■ Exercise details
The answer must consist of every line in the data below that holds the word "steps".

(Beginning of Data section)

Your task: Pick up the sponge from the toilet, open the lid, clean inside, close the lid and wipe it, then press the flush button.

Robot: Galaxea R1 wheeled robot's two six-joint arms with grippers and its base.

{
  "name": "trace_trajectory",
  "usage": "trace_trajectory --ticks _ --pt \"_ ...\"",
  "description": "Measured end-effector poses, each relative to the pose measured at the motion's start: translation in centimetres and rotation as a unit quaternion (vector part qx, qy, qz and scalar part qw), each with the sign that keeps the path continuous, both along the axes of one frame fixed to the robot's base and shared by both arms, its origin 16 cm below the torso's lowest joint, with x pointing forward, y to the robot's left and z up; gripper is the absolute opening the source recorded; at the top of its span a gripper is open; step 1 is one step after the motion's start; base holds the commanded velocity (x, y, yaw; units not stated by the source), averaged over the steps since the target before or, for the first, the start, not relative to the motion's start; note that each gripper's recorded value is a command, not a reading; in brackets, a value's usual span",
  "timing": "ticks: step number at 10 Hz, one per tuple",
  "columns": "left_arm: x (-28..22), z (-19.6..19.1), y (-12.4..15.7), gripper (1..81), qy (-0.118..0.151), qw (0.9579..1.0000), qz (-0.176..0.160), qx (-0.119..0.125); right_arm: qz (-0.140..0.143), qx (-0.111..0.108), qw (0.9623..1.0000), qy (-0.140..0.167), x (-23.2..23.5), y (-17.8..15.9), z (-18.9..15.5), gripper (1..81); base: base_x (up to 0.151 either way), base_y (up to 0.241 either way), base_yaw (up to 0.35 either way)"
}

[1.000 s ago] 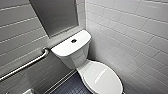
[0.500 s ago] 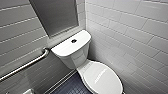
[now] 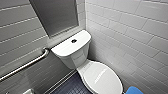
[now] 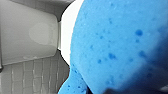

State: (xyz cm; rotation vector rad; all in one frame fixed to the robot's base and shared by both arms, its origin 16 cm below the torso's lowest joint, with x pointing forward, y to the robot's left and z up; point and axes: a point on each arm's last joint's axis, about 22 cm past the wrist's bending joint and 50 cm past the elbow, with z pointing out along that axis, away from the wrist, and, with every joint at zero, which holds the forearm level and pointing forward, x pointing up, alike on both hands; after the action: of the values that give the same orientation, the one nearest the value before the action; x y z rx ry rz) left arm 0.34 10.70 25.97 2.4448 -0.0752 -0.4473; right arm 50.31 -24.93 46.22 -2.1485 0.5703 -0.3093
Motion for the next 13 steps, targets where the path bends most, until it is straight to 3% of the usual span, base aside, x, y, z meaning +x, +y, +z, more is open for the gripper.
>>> trace_trajectory --ticks 2,5,9,13 --pt "0.1 -0.1 0.3 81.1 -0.001 1.0000 -0.001 0.002 0.046 0.040 0.9972 -0.044 5.5 5.7 2.1 1.0 0.000 0.000 0.000" --pt "0.1 -0.3 0.5 81.1 -0.001 1.0000 -0.001 0.005 0.109 0.049 0.9893 -0.084 12.8 12.5 1.9 1.0 0.000 0.000 0.000" --pt "0.0 -0.3 0.7 81.1 0.000 1.0000 -0.002 0.007 0.161 0.032 0.9832 -0.079 18.0 21.5 -2.1 1.0 0.000 0.000 0.000" --pt "-0.2 -0.8 1.6 81.1 0.000 0.9998 -0.005 0.017 0.163 -0.007 0.9843 -0.067 21.1 26.4 -6.5 1.0 0.000 0.000 0.000"
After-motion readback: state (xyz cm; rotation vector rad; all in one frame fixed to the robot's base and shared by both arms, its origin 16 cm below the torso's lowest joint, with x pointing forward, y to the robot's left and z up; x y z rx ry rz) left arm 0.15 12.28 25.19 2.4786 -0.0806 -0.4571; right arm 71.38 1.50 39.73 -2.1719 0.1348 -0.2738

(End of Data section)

■ Response to the exercise
  "description": "Measured end-effector poses, each relative to the pose measured at the motion's start: translation in centimetres and rotation as a unit quaternion (vector part qx, qy, qz and scalar part qw), each with the sign that keeps the path continuous, both along the axes of one frame fixed to the robot's base and shared by both arms, its origin 16 cm below the torso's lowest joint, with x pointing forward, y to the robot's left and z up; gripper is the absolute opening the source recorded; at the top of its span a gripper is open; step 1 is one step after the motion's start; base holds the commanded velocity (x, y, yaw; units not stated by the source), averaged over the steps since the target before or, for the first, the start, not relative to the motion's start; note that each gripper's recorded value is a command, not a reading; in brackets, a value's usual span",
Motion for the next 13 steps, targets where the path bends most, until it is straight to 3% of the usual span, base aside, x, y, z meaning +x, +y, +z, more is open for the gripper.

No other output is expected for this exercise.